At 21 years and 133 days, Torres is currently the third youngest player in the big leagues, older than only Ozzie Albies (21 years, 109 days) and the just called up Ronald Acuna (20 years, 128 days). It takes a special talent to reach the big leagues at that age, and remember, if not for the elbow injury, there’s a good chance Gleyber would’ve debuted as a 20-year-old at some point last season.
Torres is a highly regarded prospect not only because of his physical gifts. He’s long been considered a very cerebral and instinctual player who is baseball wise beyond his years. Baseball America (subs. req’d) touted Gleyber’s ability to make adjustments this past offseason, when they ranked him the sixth best prospect in baseball.

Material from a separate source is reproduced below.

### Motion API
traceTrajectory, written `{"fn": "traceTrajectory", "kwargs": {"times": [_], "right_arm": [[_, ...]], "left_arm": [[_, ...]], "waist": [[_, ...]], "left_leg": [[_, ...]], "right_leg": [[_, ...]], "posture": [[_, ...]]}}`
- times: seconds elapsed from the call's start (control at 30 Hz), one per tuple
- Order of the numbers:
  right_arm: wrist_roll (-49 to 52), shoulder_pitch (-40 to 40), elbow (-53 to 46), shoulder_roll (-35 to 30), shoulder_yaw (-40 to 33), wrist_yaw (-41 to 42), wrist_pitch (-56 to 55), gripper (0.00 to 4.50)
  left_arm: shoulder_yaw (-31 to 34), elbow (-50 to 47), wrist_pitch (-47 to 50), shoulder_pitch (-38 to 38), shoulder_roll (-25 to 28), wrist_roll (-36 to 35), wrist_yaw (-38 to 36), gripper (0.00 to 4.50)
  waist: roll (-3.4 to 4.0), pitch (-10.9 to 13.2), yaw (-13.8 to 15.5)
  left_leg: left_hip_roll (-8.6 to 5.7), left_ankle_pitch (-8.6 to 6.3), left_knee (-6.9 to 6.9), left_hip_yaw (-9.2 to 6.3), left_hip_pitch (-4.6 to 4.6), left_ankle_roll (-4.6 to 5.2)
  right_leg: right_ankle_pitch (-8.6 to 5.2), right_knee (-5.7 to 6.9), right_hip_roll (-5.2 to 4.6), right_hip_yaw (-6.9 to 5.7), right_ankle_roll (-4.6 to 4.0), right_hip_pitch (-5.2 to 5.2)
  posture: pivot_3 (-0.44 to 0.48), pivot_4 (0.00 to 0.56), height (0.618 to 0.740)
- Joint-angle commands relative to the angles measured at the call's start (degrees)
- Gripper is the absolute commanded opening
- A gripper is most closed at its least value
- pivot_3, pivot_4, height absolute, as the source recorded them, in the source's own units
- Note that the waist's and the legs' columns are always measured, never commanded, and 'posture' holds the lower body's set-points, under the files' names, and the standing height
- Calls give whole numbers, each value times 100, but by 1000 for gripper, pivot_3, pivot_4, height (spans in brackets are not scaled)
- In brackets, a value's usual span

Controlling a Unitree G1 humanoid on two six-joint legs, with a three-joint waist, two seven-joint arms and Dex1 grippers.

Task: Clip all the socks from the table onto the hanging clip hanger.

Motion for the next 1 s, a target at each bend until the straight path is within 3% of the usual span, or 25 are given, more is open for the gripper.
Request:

From their scouting report:
In particular, Torres’ ability to make quick adjustments set him apart from other high-pedigree prospects. Coaches noted how quickly he would identify the way pitchers were working to get him out, then adjust and close those holes.
MLB.com’s scouting report backs that up, saying Torres is an “advanced hitter for his age” who “makes adjustments easily.” Some guys hit a ball 500 feet and others run like the wind. Torres is more of a well-rounded prospect who does everything well but nothing spectacularly, and makes quick adjustments to eliminate weaknesses.
“I think that’s part of the hype around him, is the makeup of it,” said Aaron Boone to Dan Martin after last night’s game. “He’s a slow heartbeat, special between the ears kind of guy.”
Gleyber showed his ability to make adjustments in his first MLB game. His first two at-bats. Torres came out like a nervous kid swinging hard in his first at-bat, and the veteran battery of Jaime Garcia and Russell Martin picked him apart with pitches down and in. Torres struck out for the first (and thus far only) time in his MLB career.
In his next at-bat, Garcia and Martin went down and in again because hey, why not? Let the rookie show he can handle that pitch before changing it up. Torres took two down and in pitches for balls, forcing Garcia and Martin to attack him another way. Gleyber didn’t reach base, but the adjustment was there. He wouldn’t get beat by the down and in pitch again.
Last night, that ability to make quick adjustments was on full display in the fourth inning, when Torres singled back up the middle against Jose Berrios for his first career run batted in. Berrios fell behind in the count 3-0 and got it to 3-1 with a get-me-over fastball. Gleyber swung out of his shoes at the 3-1 pitch. Look at this:
That was not a “let’s serve the ball the other way to get the run in” swing. Torres was trying to hit that ball to the moon. Not a bad idea! Against an unproven rookie, you’d expect a guy like Berrios to go with a 3-1 fastball, and he threw a 92.5 mph heater right by Torres. Right by him. Torres was late. The fastball beat him, plain and simple.
As the old saying goes, if you throw it 3-1 you might as well throw it 3-2, and Berrios did exactly that. He went right after Torres with another heater in the 3-2 count, that one at 93.6 mph and a little lower in the zone. Gleyber wasn’t having any of it. The RBI swing:
The leg kick is gone and Torres keeps his head on the ball rather than flying open wildly like he did on the 3-1 swing. Berrios beat him with the 3-1 fastball, Gleyber knew it, so he shortened up and got as direct to the baseball as possible, and he was rewarded with a single up the middle. Beautiful.
Remember, this is a 21-year-old kid we’re talking about. A 21-year-old kid in his third big league game against an excellent pitcher. Torres made the mid-at-bat adjustment that, frankly, lots of veterans are unable to make. That’s not a knock on them. Baseball is ridiculously hard. Some guys make it look easier than others, and Gleyber has already shown us he has a pretty good idea at the plate.
As he matures and gains experience, Torres is going to destroy pitches like that 3-1 fastball. The mid-at-bat adjustment is cool and all, but that 3-1 fastball was the pitch to hit. Middle-middle at 92.5 mph? You work the count to get a pitch like that. Gleyber missed it, so he made the adjustment and didn’t miss the 3-2 fastball. In time, he won’t miss pitches like that 3-1 heater.
There will be growing pains with Torres. It’s inevitable. Even the most talented players need some time to find their footing in the show. That’s part of the process of turning a prospect into a big leaguer, and Torres has started that process. The good news is the Yankees don’t need him to be a major factor right now. They can let Torres develop at his own pace. And given his baseball aptitude and ability to adjust on the fly, Gleyber’s learning curve may not be as steep as it is with most kids his age.